## WHAT THE EXERCISE ASKS:
Pull every line containing "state" out of the material below.

## MATERIAL PROVIDED:
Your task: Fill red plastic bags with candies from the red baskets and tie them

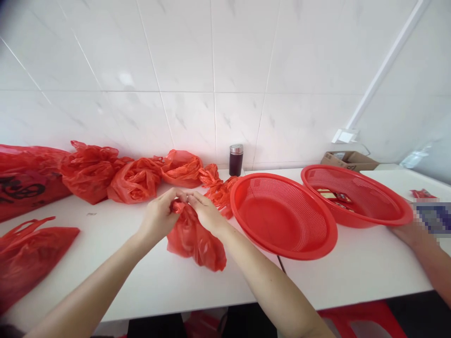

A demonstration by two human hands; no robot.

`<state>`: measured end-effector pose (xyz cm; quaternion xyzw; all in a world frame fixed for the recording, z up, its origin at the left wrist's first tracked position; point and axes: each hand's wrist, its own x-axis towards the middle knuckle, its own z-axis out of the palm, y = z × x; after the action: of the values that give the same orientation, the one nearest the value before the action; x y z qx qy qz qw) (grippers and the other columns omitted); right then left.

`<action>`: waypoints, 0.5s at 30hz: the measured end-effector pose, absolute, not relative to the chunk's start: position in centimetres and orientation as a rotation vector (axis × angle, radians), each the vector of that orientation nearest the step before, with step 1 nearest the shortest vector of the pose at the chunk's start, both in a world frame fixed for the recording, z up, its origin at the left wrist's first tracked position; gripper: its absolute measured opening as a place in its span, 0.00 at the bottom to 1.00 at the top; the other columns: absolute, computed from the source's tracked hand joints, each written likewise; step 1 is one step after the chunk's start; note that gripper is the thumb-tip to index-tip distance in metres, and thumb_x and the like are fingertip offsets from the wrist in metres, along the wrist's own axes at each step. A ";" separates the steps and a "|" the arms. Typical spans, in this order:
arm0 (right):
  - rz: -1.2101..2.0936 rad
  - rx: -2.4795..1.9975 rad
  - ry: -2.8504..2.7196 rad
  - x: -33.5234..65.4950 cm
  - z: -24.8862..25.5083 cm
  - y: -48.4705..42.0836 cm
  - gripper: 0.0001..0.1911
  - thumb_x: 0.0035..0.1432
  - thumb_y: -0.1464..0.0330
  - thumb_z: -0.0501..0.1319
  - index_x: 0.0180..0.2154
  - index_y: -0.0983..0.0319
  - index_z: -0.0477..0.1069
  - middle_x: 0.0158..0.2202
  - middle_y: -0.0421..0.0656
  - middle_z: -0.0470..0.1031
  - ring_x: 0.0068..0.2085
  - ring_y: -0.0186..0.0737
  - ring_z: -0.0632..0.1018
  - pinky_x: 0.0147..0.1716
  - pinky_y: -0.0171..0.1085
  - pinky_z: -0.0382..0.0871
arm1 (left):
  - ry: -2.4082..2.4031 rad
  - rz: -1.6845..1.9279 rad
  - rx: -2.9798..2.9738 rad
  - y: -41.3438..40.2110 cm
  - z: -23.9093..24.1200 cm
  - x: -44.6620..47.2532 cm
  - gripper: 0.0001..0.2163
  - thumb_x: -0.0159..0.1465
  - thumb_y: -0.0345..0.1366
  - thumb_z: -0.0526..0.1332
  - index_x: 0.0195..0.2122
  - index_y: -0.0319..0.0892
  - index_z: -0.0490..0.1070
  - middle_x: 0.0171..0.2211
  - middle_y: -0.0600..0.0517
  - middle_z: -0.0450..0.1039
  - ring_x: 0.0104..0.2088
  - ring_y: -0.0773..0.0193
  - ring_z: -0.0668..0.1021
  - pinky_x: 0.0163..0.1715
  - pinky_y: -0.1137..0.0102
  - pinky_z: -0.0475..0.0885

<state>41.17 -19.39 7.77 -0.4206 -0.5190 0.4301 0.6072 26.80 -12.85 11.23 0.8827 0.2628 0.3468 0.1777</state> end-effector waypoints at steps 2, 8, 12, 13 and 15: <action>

## REPLY:
`<state>`: measured end-effector pose (xyz cm; quaternion xyzw; all in a world frame fixed for the recording, z up, its origin at the left wrist's first tracked position; point and axes: each hand's wrist, its own x-axis towards the middle knuckle, its own z-axis out of the palm, y = z × x; after the action: of the values that give the same orientation, the one nearest the value before the action; x y z qx qy qz qw) (grippers and the other columns omitted); right then left.
<state>41.17 -19.39 7.77 -0.4206 -0.5190 0.4301 0.6072 26.80 -12.85 11.23 0.8827 0.2628 0.3468 0.1777</state> end-effector waypoints at steps 2, 8, 12, 13 and 15: <action>

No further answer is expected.